On 1/8/2025 12:00 AM, Paul Moore wrote:
On Tue, Jan 7, 2025 at 3:16 PM Stephen Smalley
<stephen.smalley.work@xxxxxxxxx> wrote:
On Fri, Dec 13, 2024 at 3:09 PM Paul Moore <paul@xxxxxxxxxxxxxx> wrote:
On Fri, Dec 13, 2024 at 11:40 AM Mikhail Ivanov
<ivanov.mikhail1@xxxxxxxxxxxxxxxxxxx> wrote:
On 12/13/2024 6:46 PM, Stephen Smalley wrote:
On Fri, Dec 13, 2024 at 5:57 AM Mikhail Ivanov
<ivanov.mikhail1@xxxxxxxxxxxxxxxxxxx> wrote:
On 12/12/2024 8:50 PM, Mickaël Salaün wrote:
This looks good be there are other places using sk->sk_family that
should also be fixed.
Thanks for checking this!
For selinux this should be enough, I haven't found any other places
where sk->sk_family could be read from an IPv6 socket without locking.
I also would like to prepare such fix for other LSMs (apparmor, smack,
tomoyo) (in separate patches).
I'm wondering about the implications for SELinux beyond just
sk->sk_family access, e.g. SELinux maps the (family, type, protocol)
triple to a security class at socket creation time via
socket_type_to_security_class() and caches the security class in the
inode_security_struct and sk_security_struct for later use.
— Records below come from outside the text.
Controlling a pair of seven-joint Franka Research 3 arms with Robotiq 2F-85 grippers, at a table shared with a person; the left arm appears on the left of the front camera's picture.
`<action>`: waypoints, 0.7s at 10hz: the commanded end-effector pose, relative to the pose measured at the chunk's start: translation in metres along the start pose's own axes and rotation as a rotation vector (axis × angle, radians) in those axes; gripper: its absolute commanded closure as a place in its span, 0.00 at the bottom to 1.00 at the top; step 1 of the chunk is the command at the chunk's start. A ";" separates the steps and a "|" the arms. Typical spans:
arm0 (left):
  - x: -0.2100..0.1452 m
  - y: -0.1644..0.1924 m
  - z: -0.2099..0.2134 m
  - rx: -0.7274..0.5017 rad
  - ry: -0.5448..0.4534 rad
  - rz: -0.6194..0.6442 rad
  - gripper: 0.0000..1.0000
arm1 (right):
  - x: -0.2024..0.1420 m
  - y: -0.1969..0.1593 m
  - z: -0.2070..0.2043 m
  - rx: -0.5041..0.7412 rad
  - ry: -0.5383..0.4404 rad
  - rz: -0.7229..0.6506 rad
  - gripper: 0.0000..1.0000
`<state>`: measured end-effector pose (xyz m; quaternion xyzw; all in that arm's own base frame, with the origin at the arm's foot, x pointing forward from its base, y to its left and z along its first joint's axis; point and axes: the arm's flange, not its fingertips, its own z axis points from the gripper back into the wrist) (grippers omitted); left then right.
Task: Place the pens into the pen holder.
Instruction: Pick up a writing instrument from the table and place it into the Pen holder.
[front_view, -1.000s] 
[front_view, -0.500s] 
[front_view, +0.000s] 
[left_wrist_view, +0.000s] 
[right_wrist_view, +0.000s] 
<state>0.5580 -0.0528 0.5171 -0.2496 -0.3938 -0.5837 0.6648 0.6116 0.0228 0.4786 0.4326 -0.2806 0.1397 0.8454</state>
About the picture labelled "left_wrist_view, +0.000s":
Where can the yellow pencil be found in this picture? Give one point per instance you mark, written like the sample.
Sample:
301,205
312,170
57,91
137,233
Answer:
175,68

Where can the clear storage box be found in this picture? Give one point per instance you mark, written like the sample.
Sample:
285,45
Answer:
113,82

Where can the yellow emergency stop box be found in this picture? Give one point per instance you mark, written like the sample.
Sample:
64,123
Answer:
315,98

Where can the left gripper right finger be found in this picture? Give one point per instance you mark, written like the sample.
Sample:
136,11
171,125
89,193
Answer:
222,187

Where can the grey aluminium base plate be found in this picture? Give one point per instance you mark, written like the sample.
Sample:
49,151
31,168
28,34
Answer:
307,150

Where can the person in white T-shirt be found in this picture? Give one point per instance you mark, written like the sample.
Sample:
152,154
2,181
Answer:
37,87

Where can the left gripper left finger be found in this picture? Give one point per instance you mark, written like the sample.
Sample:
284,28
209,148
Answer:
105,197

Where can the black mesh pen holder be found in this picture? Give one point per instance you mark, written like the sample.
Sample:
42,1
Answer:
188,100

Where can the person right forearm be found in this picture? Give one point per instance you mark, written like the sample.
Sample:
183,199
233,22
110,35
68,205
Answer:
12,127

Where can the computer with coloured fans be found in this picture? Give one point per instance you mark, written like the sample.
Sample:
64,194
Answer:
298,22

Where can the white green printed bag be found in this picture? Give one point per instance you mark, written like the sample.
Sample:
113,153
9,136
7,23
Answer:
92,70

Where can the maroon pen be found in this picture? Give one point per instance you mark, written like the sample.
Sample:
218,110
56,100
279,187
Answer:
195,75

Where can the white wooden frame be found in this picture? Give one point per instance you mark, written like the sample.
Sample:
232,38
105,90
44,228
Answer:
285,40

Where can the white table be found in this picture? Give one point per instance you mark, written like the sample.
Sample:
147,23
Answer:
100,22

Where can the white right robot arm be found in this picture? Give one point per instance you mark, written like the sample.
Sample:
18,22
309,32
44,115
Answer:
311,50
IPv6 and IPv4 TCP sockets are mapped to the same SECCLASS_TCP_SOCKET
security class. AFAICS there is no other places that can be affected by
the IPV6_ADDFORM transformation.
Yes, thankfully we don't really encode the IP address family in any of
the SELinux object classes so that shouldn't be an issue. I also
don't think we have to worry about the per-packet labeling protocols
as it's too late in the communication to change the socket's
associated packet labeling, it's either working or it isn't; we should
handle the mapped IPv4 address already.
I am a little concerned about bind being the only place where we have
to worry about accessing sk_family while the socket isn't locked. As
an example, I'm a little concerned about the netfilter code paths; I
haven't chased them down, but my guess is that the associated
socket/sock isn't locked in those cases (in the relevant output and
postroute cases, forward should be a non-issue).
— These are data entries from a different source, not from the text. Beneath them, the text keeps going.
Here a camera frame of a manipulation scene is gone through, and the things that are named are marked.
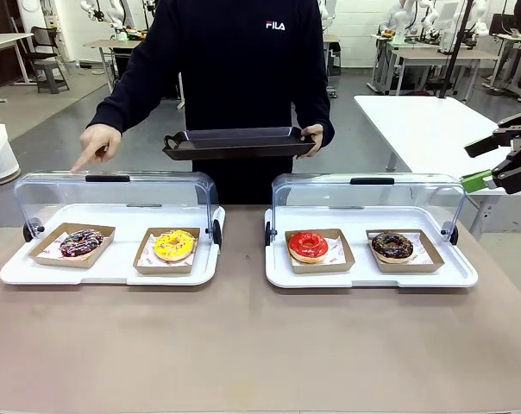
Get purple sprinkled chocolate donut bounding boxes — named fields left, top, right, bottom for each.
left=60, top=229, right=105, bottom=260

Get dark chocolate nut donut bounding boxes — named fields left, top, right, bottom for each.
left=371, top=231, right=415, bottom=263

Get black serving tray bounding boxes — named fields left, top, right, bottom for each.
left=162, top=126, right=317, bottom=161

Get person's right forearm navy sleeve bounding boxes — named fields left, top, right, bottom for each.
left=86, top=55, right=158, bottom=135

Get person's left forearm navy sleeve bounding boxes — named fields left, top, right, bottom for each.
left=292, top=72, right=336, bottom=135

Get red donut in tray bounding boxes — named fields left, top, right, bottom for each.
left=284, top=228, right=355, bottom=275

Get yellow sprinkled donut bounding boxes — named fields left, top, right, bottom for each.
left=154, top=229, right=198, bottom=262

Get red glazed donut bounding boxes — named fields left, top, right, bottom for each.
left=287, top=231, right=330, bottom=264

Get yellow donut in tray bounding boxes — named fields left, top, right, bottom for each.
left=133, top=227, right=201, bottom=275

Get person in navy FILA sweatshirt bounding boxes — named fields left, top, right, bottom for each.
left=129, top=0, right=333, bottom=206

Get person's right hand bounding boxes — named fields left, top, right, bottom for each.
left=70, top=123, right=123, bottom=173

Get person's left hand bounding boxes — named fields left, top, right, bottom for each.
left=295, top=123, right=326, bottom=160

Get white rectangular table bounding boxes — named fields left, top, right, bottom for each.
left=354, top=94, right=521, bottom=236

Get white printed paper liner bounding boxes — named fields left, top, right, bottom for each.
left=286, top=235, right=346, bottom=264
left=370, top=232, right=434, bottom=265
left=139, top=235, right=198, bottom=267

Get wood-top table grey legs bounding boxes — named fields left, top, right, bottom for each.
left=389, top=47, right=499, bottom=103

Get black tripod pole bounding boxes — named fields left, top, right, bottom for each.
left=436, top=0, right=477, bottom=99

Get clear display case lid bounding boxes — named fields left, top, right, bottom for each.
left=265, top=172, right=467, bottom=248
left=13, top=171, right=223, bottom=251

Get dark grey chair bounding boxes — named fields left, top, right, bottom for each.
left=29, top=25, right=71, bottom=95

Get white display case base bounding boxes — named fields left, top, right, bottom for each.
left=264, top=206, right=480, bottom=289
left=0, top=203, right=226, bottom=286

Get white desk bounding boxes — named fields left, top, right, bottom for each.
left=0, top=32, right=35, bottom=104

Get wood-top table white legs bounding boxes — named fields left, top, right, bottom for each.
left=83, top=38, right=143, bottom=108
We still need an answer on this.
Sorry for the late reply,
I found out that security_sock_rcv_skb() can also be called without
locking the IPv6 socket (this can be easily verified by manual testing).
Netfilter hooks seems to be ok, family value is taken from the
nf_hook_state structure, so there is no access to sk->sk_family.
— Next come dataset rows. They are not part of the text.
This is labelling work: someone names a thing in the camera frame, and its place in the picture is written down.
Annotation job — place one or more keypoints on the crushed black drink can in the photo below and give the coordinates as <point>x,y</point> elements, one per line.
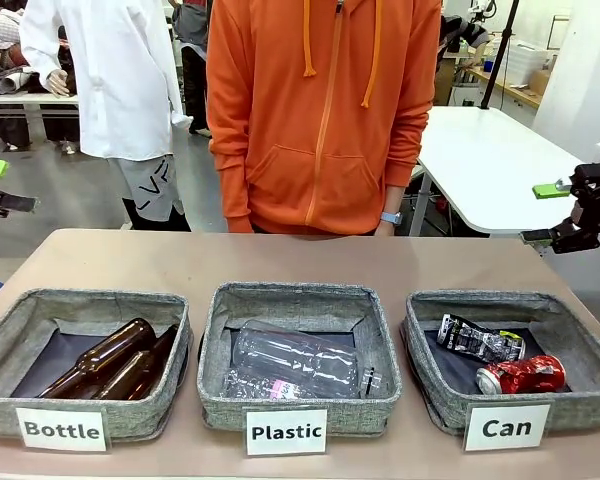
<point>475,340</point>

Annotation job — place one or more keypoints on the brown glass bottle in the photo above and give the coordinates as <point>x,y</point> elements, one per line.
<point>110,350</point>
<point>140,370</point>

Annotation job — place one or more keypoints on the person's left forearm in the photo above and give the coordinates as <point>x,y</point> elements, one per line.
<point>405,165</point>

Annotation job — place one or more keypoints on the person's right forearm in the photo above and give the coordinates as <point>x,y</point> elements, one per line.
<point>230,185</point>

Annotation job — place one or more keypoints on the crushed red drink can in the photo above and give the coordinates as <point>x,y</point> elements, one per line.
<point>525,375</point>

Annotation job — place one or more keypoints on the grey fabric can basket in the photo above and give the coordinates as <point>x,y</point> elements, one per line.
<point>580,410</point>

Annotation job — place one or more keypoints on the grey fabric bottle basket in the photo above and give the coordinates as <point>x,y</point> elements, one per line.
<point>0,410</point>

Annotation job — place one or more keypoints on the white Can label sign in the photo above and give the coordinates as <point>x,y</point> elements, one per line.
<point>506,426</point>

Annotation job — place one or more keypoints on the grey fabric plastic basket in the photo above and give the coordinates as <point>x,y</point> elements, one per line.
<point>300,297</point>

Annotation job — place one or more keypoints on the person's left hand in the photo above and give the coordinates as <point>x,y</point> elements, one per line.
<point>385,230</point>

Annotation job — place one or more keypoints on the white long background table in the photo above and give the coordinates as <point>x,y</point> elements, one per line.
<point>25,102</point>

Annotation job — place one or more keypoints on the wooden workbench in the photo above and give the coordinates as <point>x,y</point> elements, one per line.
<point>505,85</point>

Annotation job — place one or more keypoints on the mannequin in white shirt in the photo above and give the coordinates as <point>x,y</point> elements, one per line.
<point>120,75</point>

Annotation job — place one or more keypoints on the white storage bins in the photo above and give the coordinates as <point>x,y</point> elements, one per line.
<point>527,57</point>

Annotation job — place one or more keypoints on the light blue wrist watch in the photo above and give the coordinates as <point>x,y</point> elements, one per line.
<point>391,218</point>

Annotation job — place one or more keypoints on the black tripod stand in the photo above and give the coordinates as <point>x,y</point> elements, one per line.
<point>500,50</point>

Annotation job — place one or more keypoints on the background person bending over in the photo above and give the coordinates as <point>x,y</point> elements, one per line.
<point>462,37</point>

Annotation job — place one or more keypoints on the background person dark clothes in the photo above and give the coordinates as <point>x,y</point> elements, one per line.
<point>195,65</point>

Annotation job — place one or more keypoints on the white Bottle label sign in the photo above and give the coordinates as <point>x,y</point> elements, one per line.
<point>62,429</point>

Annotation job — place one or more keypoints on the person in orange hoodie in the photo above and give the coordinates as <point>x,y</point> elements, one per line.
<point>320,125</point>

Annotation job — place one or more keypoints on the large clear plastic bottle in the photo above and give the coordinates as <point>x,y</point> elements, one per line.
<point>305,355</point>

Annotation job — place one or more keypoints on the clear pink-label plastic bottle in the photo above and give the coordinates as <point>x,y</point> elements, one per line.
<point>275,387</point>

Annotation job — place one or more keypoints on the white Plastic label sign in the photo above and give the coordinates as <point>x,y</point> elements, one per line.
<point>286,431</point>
SCTP and MPTCP hooks should not be considered, because IPV6_ADDRFORM is
only available for TCP, UDP and UDPLITE protocols.
There are 2 more functions that access sk_family:
* security_sock_graft() - socket is locked by inet_accept(),
* security_inet_conn_established() - socket is locked by connect(2) or
in BH context (Cf. tcp_v6_rcv).
How bad is the performance impact of READ_ONCE()? In other words, how
stupid would it be to simply do all of our sock->sk_family lookups
using READ_ONCE()?
I could be wrong, but I don't think there is any overhead except on Dec Alpha.
Then perhaps the right answer is to use it everywhere.
Indeed, using READ_ONCE() in the considered hooks should not lead to
any overhead. I wonder if it would be better not to touch the SCTP
and MPTCP hooks anyway. Adding READ_ONCE() in selinux_sock_graft() is
fine if you think it's better this way.